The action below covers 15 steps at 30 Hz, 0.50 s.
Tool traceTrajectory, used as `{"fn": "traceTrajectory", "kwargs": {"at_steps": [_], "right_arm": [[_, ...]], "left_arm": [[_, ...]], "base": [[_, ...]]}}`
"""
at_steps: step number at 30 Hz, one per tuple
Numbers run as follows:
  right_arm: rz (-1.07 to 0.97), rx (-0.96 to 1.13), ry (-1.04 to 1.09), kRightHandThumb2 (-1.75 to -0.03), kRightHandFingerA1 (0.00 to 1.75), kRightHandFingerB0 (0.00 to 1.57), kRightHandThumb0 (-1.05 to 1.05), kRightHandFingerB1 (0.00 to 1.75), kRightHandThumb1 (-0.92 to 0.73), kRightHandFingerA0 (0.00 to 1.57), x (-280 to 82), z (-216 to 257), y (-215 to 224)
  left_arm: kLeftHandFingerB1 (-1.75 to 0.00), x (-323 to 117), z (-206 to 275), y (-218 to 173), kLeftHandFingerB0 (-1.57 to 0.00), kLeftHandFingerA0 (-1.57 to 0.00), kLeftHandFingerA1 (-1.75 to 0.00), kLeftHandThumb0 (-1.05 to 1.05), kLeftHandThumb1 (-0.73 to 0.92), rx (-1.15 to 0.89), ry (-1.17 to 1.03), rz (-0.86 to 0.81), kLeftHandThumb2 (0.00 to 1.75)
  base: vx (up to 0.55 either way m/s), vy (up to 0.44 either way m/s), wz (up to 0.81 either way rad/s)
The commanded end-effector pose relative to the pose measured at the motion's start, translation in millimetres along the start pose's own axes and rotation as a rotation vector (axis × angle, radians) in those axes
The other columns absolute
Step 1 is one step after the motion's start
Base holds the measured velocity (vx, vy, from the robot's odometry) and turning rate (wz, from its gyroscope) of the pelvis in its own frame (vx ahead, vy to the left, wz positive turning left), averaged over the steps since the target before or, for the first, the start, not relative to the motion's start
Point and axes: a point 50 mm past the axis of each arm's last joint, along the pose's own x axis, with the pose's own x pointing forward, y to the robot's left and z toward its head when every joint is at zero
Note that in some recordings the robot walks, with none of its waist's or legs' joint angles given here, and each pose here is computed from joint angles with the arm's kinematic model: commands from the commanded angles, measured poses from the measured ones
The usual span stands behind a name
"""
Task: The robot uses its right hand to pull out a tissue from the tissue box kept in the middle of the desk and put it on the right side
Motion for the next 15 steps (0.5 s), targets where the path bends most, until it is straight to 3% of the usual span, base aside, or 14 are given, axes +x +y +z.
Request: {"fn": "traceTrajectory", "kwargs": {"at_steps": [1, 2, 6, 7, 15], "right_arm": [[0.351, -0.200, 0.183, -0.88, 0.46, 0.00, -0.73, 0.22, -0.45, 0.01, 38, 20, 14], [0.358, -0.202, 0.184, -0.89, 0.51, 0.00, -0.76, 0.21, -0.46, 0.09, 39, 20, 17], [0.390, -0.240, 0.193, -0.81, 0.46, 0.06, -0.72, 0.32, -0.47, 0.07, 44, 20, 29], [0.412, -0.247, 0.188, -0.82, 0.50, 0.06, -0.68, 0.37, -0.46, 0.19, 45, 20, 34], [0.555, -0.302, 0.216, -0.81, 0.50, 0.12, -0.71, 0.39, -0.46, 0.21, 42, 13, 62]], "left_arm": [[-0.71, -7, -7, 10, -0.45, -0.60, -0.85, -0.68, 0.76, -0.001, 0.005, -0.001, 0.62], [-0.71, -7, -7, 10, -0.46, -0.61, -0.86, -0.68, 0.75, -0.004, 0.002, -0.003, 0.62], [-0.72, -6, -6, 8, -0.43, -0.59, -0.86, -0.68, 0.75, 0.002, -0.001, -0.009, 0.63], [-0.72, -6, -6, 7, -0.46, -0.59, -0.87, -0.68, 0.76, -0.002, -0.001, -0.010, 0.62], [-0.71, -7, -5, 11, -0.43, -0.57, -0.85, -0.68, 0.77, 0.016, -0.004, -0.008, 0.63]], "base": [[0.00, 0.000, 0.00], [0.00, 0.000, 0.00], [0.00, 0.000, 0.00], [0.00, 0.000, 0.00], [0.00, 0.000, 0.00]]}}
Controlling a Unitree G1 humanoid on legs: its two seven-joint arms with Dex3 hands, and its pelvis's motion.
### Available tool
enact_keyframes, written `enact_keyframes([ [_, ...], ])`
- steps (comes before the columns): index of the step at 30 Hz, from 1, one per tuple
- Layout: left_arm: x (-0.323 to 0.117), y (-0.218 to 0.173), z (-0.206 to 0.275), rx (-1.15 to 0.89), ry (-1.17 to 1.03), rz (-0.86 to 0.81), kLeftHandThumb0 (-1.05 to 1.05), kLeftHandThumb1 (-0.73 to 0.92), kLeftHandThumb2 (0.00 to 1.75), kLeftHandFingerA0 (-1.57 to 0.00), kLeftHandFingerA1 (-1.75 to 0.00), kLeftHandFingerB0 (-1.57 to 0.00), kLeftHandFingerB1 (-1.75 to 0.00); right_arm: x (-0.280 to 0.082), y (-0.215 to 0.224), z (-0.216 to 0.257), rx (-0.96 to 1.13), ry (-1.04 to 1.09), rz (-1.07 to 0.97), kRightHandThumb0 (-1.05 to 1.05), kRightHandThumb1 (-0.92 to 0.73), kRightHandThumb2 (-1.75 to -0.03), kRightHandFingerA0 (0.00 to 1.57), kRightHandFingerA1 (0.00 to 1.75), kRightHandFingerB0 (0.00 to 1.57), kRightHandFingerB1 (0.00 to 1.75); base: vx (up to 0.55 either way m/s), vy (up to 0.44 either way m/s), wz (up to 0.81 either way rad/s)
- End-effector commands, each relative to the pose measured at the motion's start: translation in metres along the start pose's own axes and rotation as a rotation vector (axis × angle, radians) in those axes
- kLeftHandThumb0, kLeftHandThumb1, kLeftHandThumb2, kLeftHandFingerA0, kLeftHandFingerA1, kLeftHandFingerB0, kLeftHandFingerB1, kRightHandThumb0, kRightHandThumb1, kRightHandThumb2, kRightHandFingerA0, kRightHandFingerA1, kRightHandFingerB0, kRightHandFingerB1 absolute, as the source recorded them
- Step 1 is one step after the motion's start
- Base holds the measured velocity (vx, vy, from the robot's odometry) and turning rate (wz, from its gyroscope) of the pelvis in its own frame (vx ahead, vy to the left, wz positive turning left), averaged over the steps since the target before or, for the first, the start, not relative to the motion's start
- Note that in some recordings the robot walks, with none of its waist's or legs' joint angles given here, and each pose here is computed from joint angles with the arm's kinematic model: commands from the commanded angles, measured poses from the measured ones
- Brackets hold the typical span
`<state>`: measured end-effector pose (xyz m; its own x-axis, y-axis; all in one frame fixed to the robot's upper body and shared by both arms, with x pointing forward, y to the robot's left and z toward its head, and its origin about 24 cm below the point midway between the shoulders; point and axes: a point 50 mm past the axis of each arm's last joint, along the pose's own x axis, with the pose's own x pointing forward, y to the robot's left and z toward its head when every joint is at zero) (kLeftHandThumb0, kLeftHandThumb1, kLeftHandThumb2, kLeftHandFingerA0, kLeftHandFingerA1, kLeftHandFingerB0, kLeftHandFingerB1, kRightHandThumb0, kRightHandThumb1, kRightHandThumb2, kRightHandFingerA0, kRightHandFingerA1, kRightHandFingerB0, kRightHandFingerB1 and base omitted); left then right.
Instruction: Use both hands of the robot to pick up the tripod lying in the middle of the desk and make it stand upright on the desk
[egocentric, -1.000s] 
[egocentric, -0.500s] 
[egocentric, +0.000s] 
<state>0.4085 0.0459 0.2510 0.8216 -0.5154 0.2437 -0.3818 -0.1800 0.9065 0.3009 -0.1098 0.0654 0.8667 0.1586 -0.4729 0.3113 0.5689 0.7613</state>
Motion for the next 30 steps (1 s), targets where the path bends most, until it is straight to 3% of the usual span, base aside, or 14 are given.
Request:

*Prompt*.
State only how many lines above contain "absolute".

*Output of the task*.
2